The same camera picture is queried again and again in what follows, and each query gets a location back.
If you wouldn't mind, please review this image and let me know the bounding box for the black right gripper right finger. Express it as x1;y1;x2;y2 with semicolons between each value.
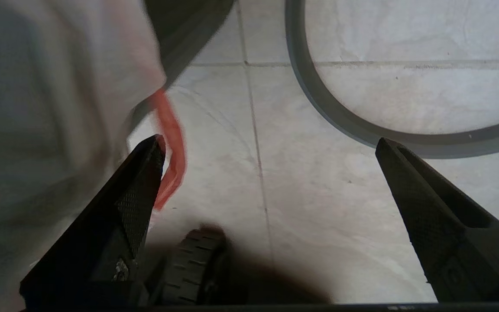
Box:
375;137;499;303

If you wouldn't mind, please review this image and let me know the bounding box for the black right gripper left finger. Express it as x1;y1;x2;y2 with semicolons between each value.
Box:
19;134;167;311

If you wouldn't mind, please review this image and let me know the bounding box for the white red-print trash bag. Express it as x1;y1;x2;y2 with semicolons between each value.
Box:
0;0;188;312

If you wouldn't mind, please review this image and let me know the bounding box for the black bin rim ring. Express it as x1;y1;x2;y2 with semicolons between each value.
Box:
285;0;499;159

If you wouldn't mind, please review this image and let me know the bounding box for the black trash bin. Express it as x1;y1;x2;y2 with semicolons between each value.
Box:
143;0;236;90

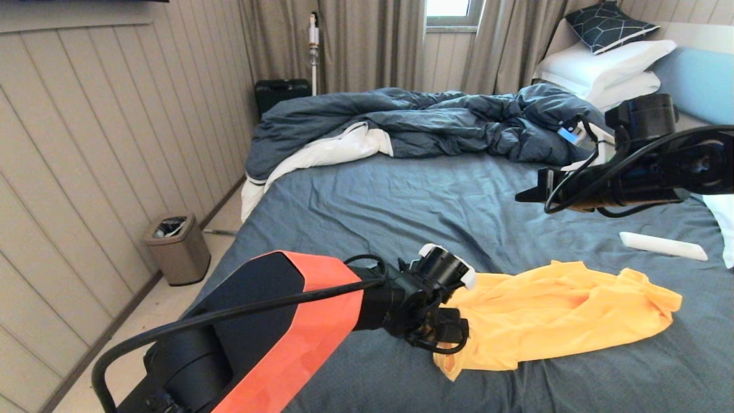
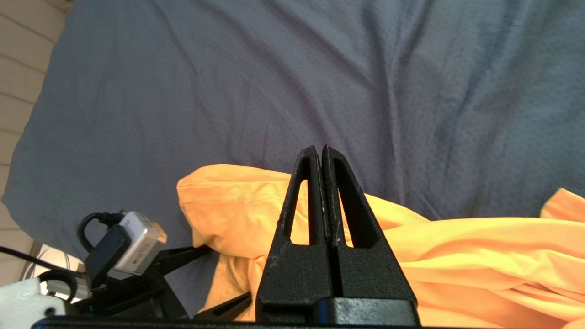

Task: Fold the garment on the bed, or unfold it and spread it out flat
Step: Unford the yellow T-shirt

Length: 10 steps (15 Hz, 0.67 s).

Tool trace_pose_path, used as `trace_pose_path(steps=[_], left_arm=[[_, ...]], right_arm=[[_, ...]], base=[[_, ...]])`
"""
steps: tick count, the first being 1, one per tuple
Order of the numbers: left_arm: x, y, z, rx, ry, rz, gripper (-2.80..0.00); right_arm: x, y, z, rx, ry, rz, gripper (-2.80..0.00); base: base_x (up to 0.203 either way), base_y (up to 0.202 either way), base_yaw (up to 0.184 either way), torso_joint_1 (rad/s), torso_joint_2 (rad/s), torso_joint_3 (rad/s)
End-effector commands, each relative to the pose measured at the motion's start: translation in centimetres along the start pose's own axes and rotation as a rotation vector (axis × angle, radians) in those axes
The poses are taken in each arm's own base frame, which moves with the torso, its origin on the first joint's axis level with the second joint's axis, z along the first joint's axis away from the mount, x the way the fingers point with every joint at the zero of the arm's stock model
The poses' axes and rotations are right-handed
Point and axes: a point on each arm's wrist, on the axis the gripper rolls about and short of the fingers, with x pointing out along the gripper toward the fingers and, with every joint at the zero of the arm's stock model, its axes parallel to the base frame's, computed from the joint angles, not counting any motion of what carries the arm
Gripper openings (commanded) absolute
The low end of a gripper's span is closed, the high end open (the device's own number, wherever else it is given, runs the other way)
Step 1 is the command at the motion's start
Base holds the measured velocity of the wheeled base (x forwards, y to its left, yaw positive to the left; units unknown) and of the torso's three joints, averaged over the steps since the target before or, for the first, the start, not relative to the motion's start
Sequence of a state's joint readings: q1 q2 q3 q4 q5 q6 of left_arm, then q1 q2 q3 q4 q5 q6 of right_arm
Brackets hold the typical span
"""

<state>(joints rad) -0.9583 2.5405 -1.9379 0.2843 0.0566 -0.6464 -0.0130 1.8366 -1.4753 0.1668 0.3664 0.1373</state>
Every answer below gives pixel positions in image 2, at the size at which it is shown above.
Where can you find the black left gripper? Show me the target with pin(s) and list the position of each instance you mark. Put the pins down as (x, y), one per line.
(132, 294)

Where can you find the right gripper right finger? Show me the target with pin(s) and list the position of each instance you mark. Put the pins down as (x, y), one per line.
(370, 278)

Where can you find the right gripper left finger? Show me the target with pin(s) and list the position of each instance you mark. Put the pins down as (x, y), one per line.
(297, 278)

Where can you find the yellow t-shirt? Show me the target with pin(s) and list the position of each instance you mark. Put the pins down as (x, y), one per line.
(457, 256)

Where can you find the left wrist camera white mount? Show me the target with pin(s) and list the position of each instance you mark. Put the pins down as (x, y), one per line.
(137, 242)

——

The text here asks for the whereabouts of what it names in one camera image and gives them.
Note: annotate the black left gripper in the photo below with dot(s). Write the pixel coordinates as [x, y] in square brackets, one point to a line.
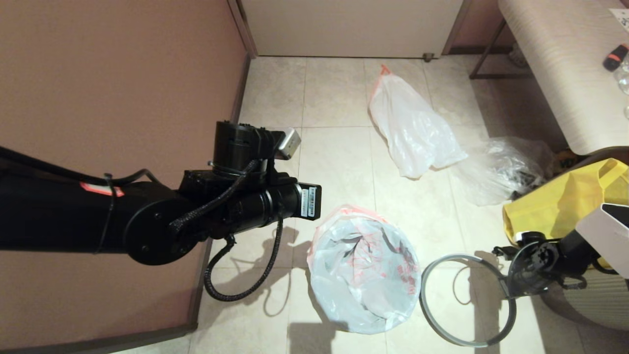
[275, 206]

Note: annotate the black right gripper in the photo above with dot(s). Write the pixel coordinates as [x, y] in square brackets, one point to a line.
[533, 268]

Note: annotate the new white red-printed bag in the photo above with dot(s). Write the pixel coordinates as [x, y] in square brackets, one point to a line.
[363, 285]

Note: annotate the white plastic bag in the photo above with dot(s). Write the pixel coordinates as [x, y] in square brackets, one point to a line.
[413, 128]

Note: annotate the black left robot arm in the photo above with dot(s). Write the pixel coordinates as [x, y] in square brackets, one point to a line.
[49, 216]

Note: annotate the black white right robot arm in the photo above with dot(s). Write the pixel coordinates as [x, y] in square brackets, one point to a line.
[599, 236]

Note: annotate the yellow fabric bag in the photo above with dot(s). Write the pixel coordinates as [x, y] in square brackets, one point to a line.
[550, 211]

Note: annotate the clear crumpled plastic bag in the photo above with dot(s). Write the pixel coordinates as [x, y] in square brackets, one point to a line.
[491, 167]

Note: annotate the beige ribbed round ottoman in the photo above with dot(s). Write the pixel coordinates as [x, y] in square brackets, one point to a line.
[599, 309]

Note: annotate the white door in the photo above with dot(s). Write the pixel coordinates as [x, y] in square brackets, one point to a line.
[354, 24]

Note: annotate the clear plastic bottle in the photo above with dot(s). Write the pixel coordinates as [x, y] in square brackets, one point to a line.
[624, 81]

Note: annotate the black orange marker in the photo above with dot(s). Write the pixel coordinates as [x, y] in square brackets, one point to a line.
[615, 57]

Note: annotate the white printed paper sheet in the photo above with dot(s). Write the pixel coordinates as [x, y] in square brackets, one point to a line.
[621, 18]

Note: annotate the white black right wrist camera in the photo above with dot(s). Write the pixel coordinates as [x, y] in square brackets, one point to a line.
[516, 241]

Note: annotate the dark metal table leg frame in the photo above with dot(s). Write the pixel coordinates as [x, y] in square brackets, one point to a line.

——

» THE TASK
Starting at the line that has "The low end" and ending at the line that has "Step 1 is the command at the motion's start", please write out the lines above exactly, leaving out all others.

» RESPONSE
The low end of a gripper's span is closed, the high end open (the device's own number, wherever else it is given, runs the other way)
Step 1 is the command at the motion's start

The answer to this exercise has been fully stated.